__COLLECTED MATERIAL__:
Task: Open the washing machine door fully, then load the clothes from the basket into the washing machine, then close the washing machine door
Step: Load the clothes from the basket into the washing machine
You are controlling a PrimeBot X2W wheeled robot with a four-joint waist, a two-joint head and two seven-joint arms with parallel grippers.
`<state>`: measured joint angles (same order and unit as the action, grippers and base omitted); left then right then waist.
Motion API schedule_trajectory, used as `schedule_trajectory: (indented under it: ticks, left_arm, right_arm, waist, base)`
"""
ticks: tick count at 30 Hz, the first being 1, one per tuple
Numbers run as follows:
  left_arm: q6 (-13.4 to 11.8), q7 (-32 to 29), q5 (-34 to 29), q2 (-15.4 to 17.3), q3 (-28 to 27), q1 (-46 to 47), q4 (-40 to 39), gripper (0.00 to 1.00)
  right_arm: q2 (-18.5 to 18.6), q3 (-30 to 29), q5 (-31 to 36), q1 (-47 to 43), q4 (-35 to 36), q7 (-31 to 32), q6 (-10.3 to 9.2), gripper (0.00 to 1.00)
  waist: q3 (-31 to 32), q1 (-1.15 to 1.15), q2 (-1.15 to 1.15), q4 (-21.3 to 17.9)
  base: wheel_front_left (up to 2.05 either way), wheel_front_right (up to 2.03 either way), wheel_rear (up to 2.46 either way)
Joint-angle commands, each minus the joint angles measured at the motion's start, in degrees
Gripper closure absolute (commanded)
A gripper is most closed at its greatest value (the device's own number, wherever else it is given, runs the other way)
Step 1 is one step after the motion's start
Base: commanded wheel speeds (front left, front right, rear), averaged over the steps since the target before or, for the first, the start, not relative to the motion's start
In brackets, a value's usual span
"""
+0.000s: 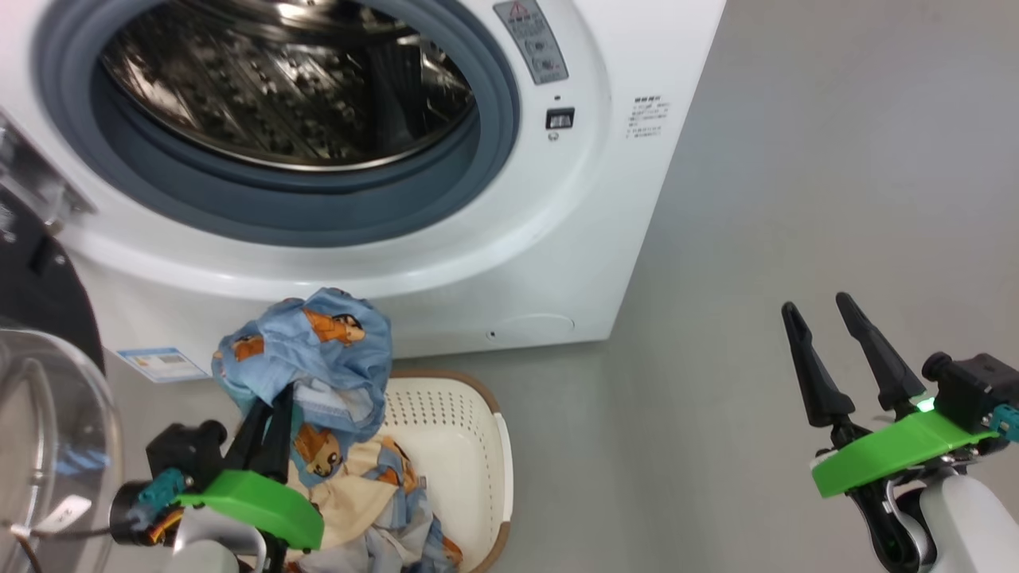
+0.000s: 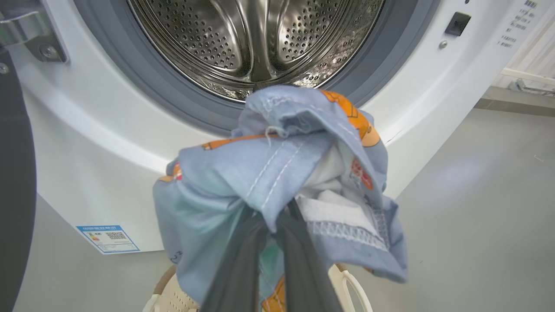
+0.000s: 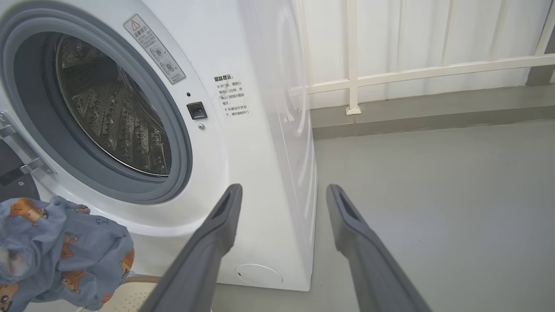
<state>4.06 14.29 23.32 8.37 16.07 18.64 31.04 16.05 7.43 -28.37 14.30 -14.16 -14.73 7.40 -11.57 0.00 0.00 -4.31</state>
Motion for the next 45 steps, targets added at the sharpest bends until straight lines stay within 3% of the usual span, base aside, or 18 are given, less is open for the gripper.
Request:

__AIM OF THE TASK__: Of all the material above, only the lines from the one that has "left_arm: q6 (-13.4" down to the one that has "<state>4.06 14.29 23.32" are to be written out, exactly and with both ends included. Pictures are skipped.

__COMPLETED EXERCISE__:
  left_arm: q6 (-13.4 to 11.8), q7 (-32 to 29), q5 (-34 to 29), q2 (-15.4 to 17.3), q3 (-28 to 27), q1 (-46 to 47), q4 (-40 to 39), gripper (0.00 to 1.00)
  right_arm: q2 (-18.5 to 18.6), q3 (-30 to 29), q5 (-31 to 36), q1 (-47 to 43), q4 (-35 to 36), q7 (-31 to 32), q6 (-10.3 to 9.2), gripper (0.00 to 1.00)
  waist: q3 (-31 to 32), q1 (-1.15 to 1.15), q2 (-1.15 to 1.15), q4 (-21.3 to 17.9)
  base: wheel_front_left (up to 2.05 either way), wheel_front_right (up to 2.03 either way), wheel_rear (up to 2.46 either way)
Joint-angle commands, each minus the joint angles measured at the motion's start, in degrees
Gripper closure absolute (commanded)
A gripper is most closed at its greatest value (the device's own number, wherever else it is given, runs the other way)
Step 1 is one step after the motion's start
Base: commanded wheel speeds (front left, front right, rear), averaged over the steps since the target before or, for the first, the start, not relative to the motion's start
In brackets, a value's usual span
"""
+0.000s: 
+0.000s: 
+0.000s: 
<state>4.06 14.29 23.32 8.37 16.07 18.64 31.04 16.05 7.43 -28.37 14.30 -14.16 -14.73 7.40 -11.57 0.00 0.00 -4.31</state>

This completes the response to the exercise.